### Working data
......

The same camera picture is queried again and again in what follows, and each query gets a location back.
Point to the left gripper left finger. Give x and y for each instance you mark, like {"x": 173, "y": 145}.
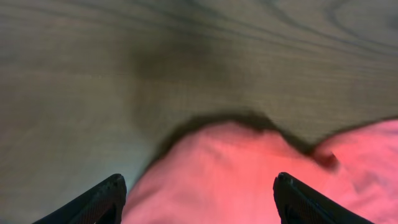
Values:
{"x": 102, "y": 204}

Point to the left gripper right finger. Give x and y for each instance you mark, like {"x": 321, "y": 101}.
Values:
{"x": 298, "y": 203}

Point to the red printed t-shirt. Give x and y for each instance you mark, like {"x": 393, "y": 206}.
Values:
{"x": 225, "y": 173}

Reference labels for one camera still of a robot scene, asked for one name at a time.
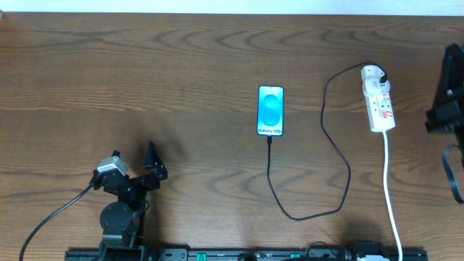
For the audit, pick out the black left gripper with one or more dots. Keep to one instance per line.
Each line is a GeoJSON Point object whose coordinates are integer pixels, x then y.
{"type": "Point", "coordinates": [134, 181]}

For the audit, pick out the blue Galaxy smartphone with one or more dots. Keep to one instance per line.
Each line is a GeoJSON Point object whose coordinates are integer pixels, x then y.
{"type": "Point", "coordinates": [270, 107]}

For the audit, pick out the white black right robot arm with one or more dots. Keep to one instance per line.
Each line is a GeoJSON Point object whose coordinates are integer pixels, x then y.
{"type": "Point", "coordinates": [446, 114]}

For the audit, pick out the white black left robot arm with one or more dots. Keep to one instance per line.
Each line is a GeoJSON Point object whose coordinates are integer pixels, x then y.
{"type": "Point", "coordinates": [122, 221]}

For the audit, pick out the white USB charger adapter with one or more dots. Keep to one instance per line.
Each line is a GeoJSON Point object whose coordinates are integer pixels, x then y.
{"type": "Point", "coordinates": [374, 81]}

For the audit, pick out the white power strip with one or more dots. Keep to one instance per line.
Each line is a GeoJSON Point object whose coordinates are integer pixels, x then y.
{"type": "Point", "coordinates": [379, 108]}

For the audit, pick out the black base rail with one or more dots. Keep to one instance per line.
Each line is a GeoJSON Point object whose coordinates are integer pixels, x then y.
{"type": "Point", "coordinates": [374, 252]}

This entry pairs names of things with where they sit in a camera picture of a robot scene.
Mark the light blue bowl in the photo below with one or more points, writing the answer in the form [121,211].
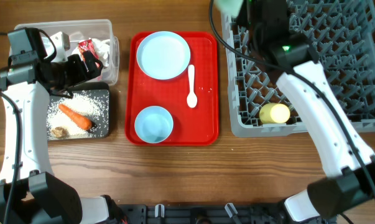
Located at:
[154,124]

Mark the brown food scrap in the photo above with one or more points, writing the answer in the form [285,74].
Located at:
[59,132]

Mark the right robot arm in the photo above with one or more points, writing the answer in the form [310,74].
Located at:
[292,64]

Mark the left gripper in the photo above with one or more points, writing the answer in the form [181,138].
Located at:
[81,74]

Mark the black tray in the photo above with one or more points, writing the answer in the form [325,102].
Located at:
[103,109]

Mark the clear plastic bin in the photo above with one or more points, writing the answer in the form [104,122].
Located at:
[83,30]

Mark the red snack wrapper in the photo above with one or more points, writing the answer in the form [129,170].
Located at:
[89,51]

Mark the red serving tray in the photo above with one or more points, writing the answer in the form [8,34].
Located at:
[198,126]

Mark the green bowl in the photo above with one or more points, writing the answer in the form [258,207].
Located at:
[229,7]

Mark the orange carrot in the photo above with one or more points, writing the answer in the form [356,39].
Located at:
[81,121]

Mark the white rice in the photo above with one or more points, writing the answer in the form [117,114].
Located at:
[90,107]

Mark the light blue plate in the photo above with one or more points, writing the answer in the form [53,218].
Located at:
[163,55]

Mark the yellow plastic cup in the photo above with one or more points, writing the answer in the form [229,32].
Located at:
[274,113]

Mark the grey dishwasher rack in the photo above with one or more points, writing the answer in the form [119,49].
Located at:
[343,32]

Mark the white plastic spoon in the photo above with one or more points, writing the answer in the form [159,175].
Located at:
[192,99]

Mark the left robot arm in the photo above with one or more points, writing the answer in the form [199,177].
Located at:
[29,191]

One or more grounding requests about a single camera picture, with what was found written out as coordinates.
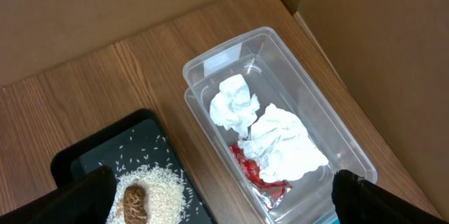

......

Your answer should be the lines from the opening of the records through the line with "For the audit, pick out the black left", both ends retyped exactly and pictures left out.

### Exercise output
The same camera picture is queried again and again in what follows, and each query gets a location back.
Point to the left gripper left finger. Give x and y for each instance you mark, like {"x": 173, "y": 145}.
Values:
{"x": 102, "y": 204}

Point to the left gripper right finger. Give x and y for each instance you mark, like {"x": 321, "y": 101}.
Values:
{"x": 298, "y": 203}

Point to the red printed t-shirt. Give x and y for each instance you mark, like {"x": 393, "y": 206}.
Values:
{"x": 225, "y": 173}

Reference labels for one camera still of a robot scene, asked for one name at a time.
For the audit, pick out the black left gripper with one or more dots. Keep to one instance per line.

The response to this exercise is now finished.